Evaluation of the effects of photodynamic therapy alone and combined with standard antifungal therapy on planktonic cells and biofilms of Fusarium spp. and Exophiala spp.

• Main Authors: Lujuan eGao, Shaojie eJiang, Yi eSun, Meiqi eDeng, Qingzhi eWu, Ming eLi, Tongxiang eZeng
• Format: Article
• Language: English
• Published: Frontiers Media S.A. 2016-04-01
• Series: Frontiers in Microbiology
• Subjects: Exophiala; Fusarium; Biofilm; Photodynamic inactivation; planktonic; antifungal susceptibility
• Online Access: http://journal.frontiersin.org/Journal/10.3389/fmicb.2016.00617/full
• ISSN: 1664-302X

Infections of Fusarium spp. and Exophiala spp. are often chronic, recalcitrant, resulting in significant morbidity, causing discomfort, disfigurement, social isolation.
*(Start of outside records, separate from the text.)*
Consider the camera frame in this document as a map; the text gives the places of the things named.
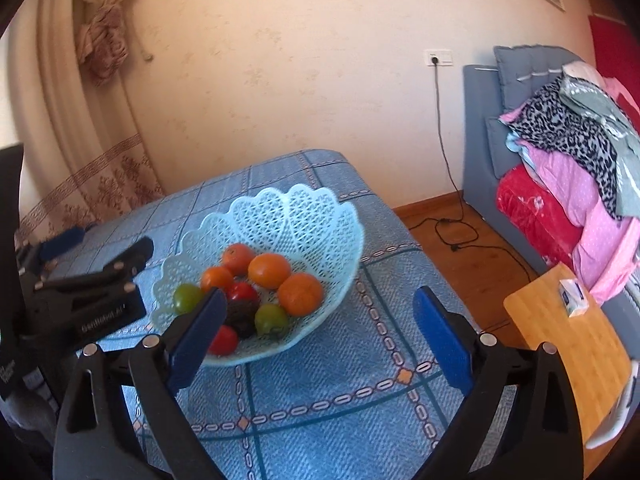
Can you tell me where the red tomato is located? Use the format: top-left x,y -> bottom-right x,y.
227,281 -> 261,306
207,325 -> 239,357

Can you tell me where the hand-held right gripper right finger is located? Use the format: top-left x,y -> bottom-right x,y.
412,286 -> 585,480

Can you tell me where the dark brown avocado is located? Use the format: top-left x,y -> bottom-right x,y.
224,300 -> 260,339

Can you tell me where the green tomato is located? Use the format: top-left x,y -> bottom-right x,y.
173,283 -> 202,313
255,303 -> 290,337

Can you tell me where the black power cable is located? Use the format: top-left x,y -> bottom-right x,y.
432,64 -> 532,283

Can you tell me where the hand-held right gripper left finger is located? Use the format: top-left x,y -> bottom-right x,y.
52,287 -> 229,480

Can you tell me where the wooden side table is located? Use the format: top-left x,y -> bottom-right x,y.
503,262 -> 633,477

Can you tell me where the curtain tieback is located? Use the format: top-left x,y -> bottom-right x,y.
75,5 -> 153,86

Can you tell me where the white plastic chair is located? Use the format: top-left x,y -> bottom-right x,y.
585,360 -> 634,449

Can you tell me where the leopard print cloth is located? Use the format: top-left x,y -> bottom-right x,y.
507,77 -> 632,219

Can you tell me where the large orange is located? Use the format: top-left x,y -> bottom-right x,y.
277,273 -> 325,317

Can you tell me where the white tissue box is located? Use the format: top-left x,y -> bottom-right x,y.
557,279 -> 589,317

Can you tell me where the red wall hanging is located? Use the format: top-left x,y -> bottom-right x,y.
587,15 -> 640,108

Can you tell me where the light blue plastic basket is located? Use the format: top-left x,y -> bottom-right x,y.
151,184 -> 362,366

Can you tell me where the beige patterned curtain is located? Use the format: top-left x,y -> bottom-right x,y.
0,0 -> 166,233

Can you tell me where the grey upholstered sofa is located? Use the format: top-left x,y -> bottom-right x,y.
462,45 -> 640,356

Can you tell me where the pile of clothes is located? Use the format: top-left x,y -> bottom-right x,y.
500,77 -> 640,306

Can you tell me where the small reddish orange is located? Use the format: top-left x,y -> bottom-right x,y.
221,243 -> 257,277

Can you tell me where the red plush blanket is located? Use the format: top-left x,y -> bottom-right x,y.
496,165 -> 584,281

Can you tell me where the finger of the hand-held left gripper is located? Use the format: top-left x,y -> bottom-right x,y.
32,236 -> 155,292
16,226 -> 87,269
Systemic disseminations happen in compromised patients, which are often refractory to available antifungal therapies and thereby lead to death. The antimicrobial photodynamic therapy has been demonstrated to effectively inactivate multiple pathogenic fungi and is considered as a promising alternative treatment for mycoses. In the present study, we applied methylene blue (8,16 and 32 μg/ml) as a photosensitizing agent and light emitting diode (635nm ± 10nm, 12 and 24 J/cm2), and evaluated the effects of photodynamic inactivation on five stains of Fusarium spp. and five strains of Exophiala spp, as well as photodynamic effects on in vitro susceptibility to itraconazole, voriconazole, posaconazole and amphotericin B, both planktonic and biofilm forms. Photodynamic therapy was efficient in reducing the growth of all stains tested, exhibiting colony forming unit-reductions of up to 6.4 log10 and 5.6 log10 against planktonic cultures and biofilms, respectively. However, biofilms were less sensitive since the irradiation time was twice longer than that of planktonic cultures. Notably, the photodynamic effects against Fusarium stains with high MIC values of ≥16, 4-8, 4-8 and 2-4 μg/ml for itraconazole, voriconazole, posaconazole and amphotericin B, respectively, were comparable or even superior to Exophiala spp., despite Exophiala spp. showed relatively better antifungal susceptibility profile. MIC ranges against planktonic cells of both species were up to 64 times lower after PDT treatment. Biofilms of both species showed high SMIC50 and SMIC80 of ≥16 μg/ml for all azoles tested and variable susceptibilities to AMB, with SMIC ranging between 1 and 16 μg/ml. Biofilms subjected to PDT exhibited a distinct reduction in SMIC50 and SMIC80 compared to untreated groups for both species, except SMIC80 of ITC against Fusarium biofilms. In conclusion, in vitro photodynamic therapy was efficient in inactivation of Fusarium spp. and Exophiala spp., both planktonic cultures and biofilms. In addition, the combination of PDT and antifungal drugs represents an attractive alternative to the current antifungal strategies. However, further investigations are warranted for the reliable and safe application in clinical practice.